Forum OpenACS Development: Can two ns_schedule procs hose a server?

We have a production system with acs 3.2/aolserver3.3 ad13 and PG7.13 on RH 7.2. The system does data collection from an external source with ns_schedule_proc that runs every 15 minutes; the ns_schedule_proc calls a PLpgSQL function that does the heavy lifting. Due to the volume of data being processed the script usually runs for about 60s but can run as long as 10-15' if there is a lot of content to process.

We are seeing a situation where the AOLserver spontaneously dies - 2 -4' AFTER the script completes.

The last 2 times it happened - it was on a Monday at 7pm and Wednesday at 7am - which may coincide with jobs run by gc-defs.tcl.  Unfortunately NOTHING appears in the log.

other acs3 production boxes without this insert script have been running non-stop for about a year.

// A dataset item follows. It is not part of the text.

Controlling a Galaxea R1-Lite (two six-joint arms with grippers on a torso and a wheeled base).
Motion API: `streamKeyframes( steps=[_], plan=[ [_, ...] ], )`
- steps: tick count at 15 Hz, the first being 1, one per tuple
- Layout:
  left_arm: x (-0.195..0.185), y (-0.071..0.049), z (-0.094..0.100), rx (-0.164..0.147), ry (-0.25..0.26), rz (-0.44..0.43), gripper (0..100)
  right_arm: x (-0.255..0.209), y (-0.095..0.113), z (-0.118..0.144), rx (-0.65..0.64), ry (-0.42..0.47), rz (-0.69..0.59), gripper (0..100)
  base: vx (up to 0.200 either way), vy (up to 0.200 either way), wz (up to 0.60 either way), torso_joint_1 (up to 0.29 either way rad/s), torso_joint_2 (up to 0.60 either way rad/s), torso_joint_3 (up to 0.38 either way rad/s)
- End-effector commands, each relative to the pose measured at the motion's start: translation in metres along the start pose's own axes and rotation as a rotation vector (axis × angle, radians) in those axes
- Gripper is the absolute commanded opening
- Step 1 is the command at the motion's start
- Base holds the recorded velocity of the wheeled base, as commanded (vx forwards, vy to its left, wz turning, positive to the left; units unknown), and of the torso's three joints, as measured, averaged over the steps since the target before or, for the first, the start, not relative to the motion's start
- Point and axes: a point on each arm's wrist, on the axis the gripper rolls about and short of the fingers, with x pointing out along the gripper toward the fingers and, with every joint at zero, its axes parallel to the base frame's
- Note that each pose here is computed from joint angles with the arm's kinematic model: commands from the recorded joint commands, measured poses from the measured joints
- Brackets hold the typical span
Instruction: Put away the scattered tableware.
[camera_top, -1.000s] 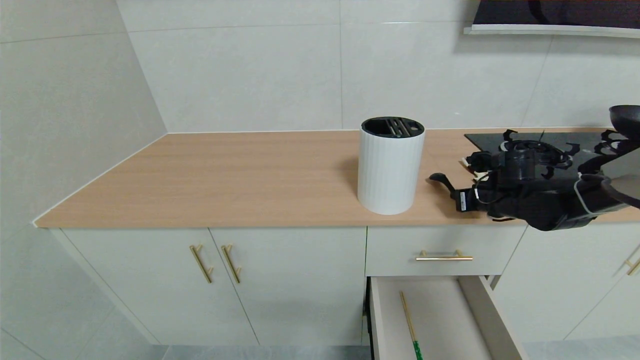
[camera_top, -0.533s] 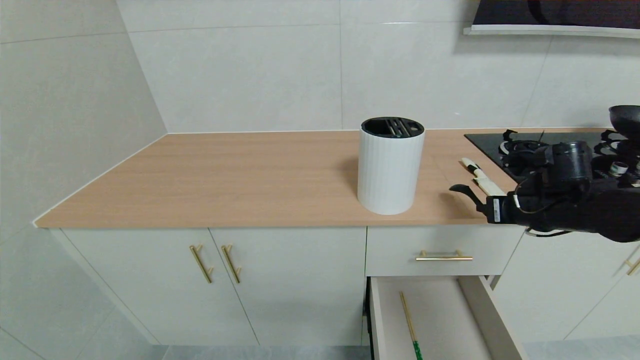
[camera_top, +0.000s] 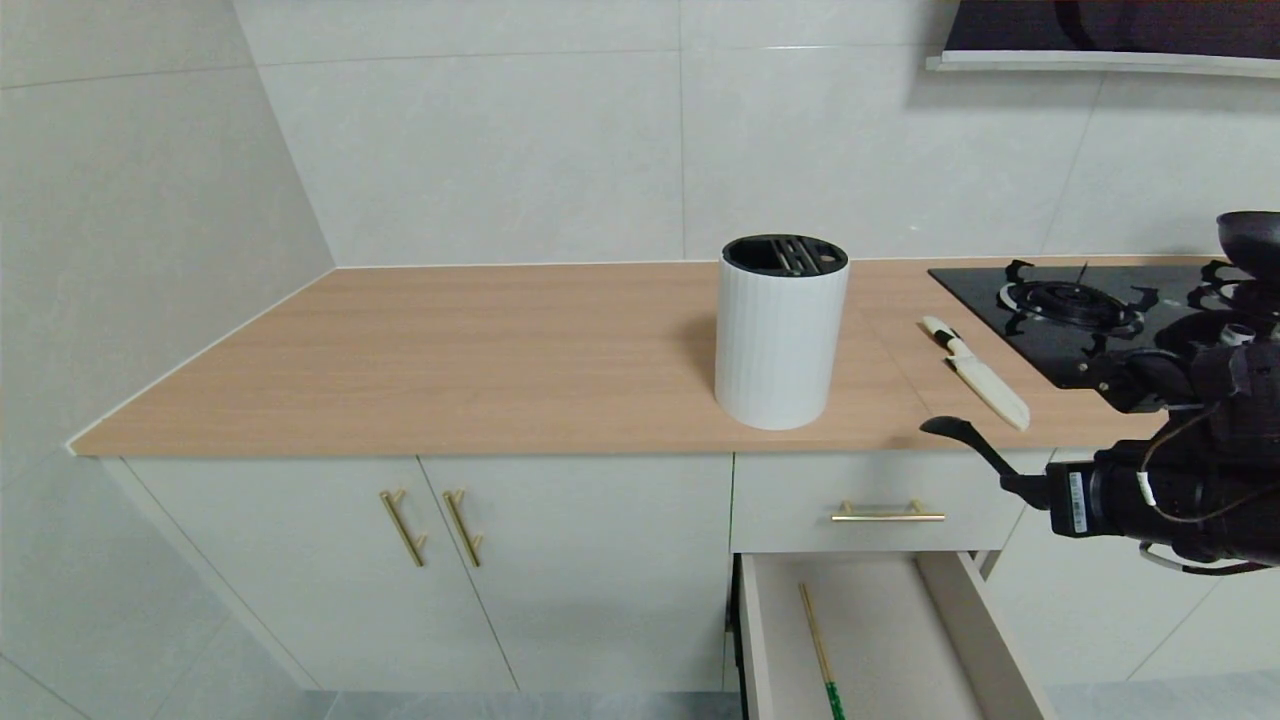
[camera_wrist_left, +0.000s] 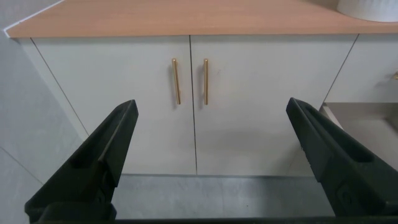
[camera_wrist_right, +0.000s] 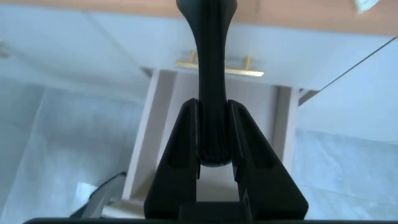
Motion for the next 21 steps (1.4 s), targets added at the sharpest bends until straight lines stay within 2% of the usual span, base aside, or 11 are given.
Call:
streamKeyframes(
  steps=[1, 9, 13, 18, 21],
  plan=[
    [0.0, 0.0, 0.0, -0.001, 0.001, 0.001, 100, -0.007, 0.003, -0.013, -0.009, 0.026, 0.009, 0, 0.0, 0.0, 0.0, 0.0, 0.0, 0.0],
    [0.0, 0.0, 0.0, -0.001, 0.001, 0.001, 100, -0.002, 0.002, -0.028, -0.01, 0.018, 0.012, 0, 0.0, 0.0, 0.0, 0.0, 0.0, 0.0],
    [0.0, 0.0, 0.0, 0.001, 0.001, 0.001, 100, 0.01, 0.001, -0.037, -0.026, 0.076, 0.013, 0, 0.0, 0.0, 0.0, 0.0, 0.0, 0.0],
    [0.0, 0.0, 0.0, -0.001, 0.001, 0.001, 100, 0.019, -0.001, -0.043, -0.03, 0.061, 0.01, 0, 0.0, 0.0, 0.0, 0.0, 0.0, 0.0],
    [0.0, 0.0, 0.0, -0.001, 0.001, 0.001, 100, 0.02, -0.001, -0.045, -0.029, 0.064, 0.01, 0, 0.0, 0.0, 0.0, -0.149, 0.32, 0.188]
  ],
)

The documentation on ns_schedule is very thin and it isnt clear what is happening

I would like to be able to consistently reproduce the problem but so far have not been succesfull

Any help you guys can give is greatly appreciated.

danny Lieberman

Posted by Janine Ohmer on
How do you define "spontaneously dies"?

I have many sites running 3.3+ad13 and all of the busy ones have a tendency to freeze.  All the nsd threads are still running, but they stop serving pages.  No errors in the error log but I have noticed that very often (but not always) the last thing in the log is the ns_log statement announcing the end of a scheduled proc.  Which would be consistent with what Danny is reporting.

It only happens on busy sites.  I have several sites where the staging and live sites share the same database, so there are two sets of scheduled procs running.  Only the live sites freeze.  So it's not *just* the procs - it's the procs in combination with nsd serving other pages at the same time.

All of our sites that do this use Oracle, not Postgres, since our Oracle sites are the bigger, busier ones.  However, I'm not surprised to see that Danny is running Postgres;  this doesn't strike me as a database related problem.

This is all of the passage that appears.